- _What this task involves_
Every line below from the one containing "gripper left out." through the one containing "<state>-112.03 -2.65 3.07" must be transcribed exactly. Omit all lines outside that stretch.

- _Stored data_
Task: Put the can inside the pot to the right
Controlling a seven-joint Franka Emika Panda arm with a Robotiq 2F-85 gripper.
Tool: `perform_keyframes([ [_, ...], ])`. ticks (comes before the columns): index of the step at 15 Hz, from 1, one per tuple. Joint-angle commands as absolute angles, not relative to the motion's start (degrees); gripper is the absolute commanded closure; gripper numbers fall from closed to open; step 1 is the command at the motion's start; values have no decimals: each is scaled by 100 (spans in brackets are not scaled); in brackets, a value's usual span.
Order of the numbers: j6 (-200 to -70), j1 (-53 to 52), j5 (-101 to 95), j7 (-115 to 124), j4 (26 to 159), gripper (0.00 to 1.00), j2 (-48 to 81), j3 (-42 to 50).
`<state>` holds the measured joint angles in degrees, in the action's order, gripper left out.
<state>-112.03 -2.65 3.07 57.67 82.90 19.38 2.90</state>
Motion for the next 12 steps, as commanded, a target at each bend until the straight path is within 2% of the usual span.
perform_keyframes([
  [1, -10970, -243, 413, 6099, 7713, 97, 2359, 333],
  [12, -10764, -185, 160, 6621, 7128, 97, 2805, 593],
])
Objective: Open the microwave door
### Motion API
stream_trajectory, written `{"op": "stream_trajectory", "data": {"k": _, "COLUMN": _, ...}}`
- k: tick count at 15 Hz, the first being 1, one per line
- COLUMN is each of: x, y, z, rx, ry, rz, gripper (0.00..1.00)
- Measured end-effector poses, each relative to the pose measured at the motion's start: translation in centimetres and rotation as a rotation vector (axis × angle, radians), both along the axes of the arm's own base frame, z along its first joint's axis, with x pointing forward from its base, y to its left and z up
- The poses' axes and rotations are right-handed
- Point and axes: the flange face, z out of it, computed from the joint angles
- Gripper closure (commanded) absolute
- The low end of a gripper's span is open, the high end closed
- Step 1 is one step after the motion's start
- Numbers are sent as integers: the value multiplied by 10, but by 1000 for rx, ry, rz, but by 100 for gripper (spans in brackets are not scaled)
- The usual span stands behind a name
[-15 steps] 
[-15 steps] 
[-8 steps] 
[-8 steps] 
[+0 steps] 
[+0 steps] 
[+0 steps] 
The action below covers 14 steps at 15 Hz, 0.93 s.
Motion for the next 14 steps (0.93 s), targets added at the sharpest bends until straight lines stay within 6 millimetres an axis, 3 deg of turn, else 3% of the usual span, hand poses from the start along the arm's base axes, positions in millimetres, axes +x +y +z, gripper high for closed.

- _Task solution_
`<state>` holds the measured joint angles in degrees, in the action's order, gripper left out.
<state>-112.03 -2.65 3.07 57.67 82.90 19.38 2.90</state>

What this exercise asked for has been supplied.